→ **Task objective**
Your response should consist of one number, the count of lines below that contain "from".

.....

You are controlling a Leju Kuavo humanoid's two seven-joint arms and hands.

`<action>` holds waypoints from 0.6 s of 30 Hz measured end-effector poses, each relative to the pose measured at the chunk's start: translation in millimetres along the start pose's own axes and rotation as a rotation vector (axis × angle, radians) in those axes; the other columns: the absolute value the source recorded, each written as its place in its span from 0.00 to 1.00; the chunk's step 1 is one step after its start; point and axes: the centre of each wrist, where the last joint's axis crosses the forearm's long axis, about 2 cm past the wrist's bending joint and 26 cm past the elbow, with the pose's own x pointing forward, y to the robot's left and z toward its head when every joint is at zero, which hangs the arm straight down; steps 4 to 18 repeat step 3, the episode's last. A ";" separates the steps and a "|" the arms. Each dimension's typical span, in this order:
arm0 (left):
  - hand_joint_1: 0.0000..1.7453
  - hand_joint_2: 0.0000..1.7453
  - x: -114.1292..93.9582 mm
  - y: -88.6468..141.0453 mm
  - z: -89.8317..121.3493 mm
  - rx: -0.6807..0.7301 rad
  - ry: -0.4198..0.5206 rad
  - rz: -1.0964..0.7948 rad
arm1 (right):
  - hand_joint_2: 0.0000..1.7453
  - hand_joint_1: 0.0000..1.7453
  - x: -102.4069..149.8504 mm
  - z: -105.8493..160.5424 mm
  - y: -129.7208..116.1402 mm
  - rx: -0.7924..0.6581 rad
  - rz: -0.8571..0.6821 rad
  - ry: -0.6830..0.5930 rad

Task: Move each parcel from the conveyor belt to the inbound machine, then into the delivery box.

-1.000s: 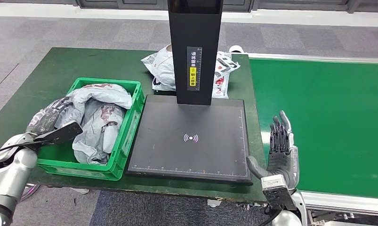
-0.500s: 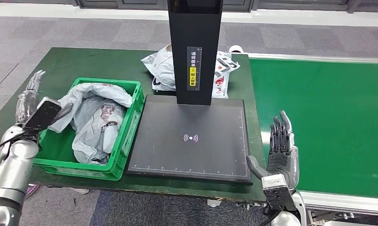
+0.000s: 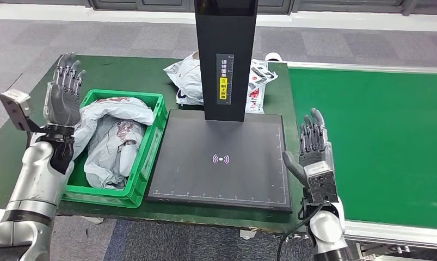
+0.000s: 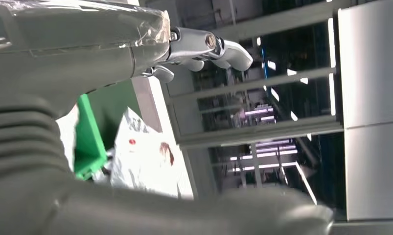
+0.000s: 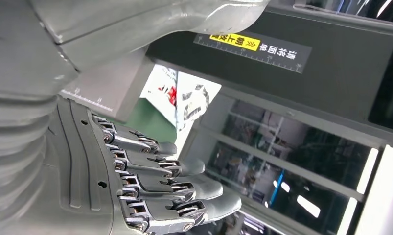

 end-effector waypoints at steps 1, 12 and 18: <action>0.00 0.25 -0.9 -4.2 -5.8 -0.002 0.002 0.005 | 1.00 0.00 -2.4 -2.5 0.4 0.001 -0.007 0.003; 0.00 0.67 -3.2 -12.6 -13.8 -0.005 0.008 0.006 | 1.00 0.00 -5.8 -6.3 0.8 0.000 -0.007 0.002; 0.00 0.67 -3.2 -12.6 -13.8 -0.005 0.008 0.006 | 1.00 0.00 -5.8 -6.3 0.8 0.000 -0.007 0.002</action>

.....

→ **Output**
2